Neurological symptom scores increased over time at sea level, suggesting increased mental fatigue or an impairment of the attention processes after hypoxia/reoxygenation. Our finding of decreased CBF in the anterior cingulate cortex, inferior parietal regions, and cerebellum may underlie the mechanism responsible for this. These regions have been proven to be associated with attention processes [43]. A study on mice undergoing hypoxic–ischemic insult showed that the degree of reduced CBF during reperfusion was well-correlated with the degree of later morphological brain damage [18]. A decrease in CBF has been confirmed to accompany hypoxic neurological syndromes. For example, reductions in CBF were found in subjects with vertigo [44], in patients with subacute mild traumatic brain injury (dizziness and simulator sickness) [21], in subjects after acute sleep restriction [45], and in participants with brain fatigue from a sustained mental workload [46]. A decrease in global CBF has also been shown to occur due to chronic hypoxia exposure. For example, Tibetans living on the Qinghai–Tibetan plateau exhibited significantly lower CBF compared to lowland Han subjects [30].

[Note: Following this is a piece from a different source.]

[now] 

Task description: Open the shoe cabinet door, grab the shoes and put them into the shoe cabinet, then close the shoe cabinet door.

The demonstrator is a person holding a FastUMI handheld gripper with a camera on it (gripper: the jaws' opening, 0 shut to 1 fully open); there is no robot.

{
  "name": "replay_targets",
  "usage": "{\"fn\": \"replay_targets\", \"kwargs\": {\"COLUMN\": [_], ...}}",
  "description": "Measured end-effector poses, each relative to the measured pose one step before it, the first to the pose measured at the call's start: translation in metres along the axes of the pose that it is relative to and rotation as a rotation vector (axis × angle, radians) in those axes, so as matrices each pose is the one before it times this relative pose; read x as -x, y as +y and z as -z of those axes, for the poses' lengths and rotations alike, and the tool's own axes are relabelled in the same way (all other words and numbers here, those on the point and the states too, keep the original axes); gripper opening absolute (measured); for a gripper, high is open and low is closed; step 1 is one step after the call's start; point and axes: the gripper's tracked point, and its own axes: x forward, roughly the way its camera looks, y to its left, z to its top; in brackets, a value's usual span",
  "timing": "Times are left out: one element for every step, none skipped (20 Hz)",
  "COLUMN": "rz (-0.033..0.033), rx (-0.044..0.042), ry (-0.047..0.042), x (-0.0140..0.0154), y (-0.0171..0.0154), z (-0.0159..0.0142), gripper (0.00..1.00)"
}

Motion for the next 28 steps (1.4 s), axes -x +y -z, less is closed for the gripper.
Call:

Our study has several limitations. First, we did not further confirm neuroimaging changes by excluding the effects of climate factors (low temperature, low pressure, strong solar radiation, etc.). Second, we did not use a longer follow-up period to clarify the time point of CBF recovery after 1 month of HA exposure. In addition, sleep, exercise, and diet at HA did not seem to play significant roles in causing changes in CBF. Subjects with a Lake Louise score of more than 4 were considered to have mountain sickness in HA. The Lake Louise Score section included an option for sleep difficulties, and it was found that none of the subjects experienced sleep difficulties at HA. The subjects had access to food at HA similar to what had been available in Xiamen, and there were no significant changes in their dietary habits. Furthermore, the main activity of these subjects in HA was teaching, and their exercise was similar to that in Xiamen.

In conclusion, both regional and global CBF continued to decrease over time after reoxygenation. Impaired regulation of the cerebral circulation may underlie the mechanism involved in CBF reduction. A decrease in CBF was found to underlie the neurological symptoms after the subjects returned to sea level. Increases in blood pressure may be attributed to sympathetic overactivity, and could serve as predictors of a decrease in CBF after reoxygenation. The decrease in CBF after returning to the sea level for three months suggests that recovery from brain damage takes a long time. Whether and for how long brain damage can be recovered from requires further investigation, and the underlying mechanisms still need to be studied in animal models.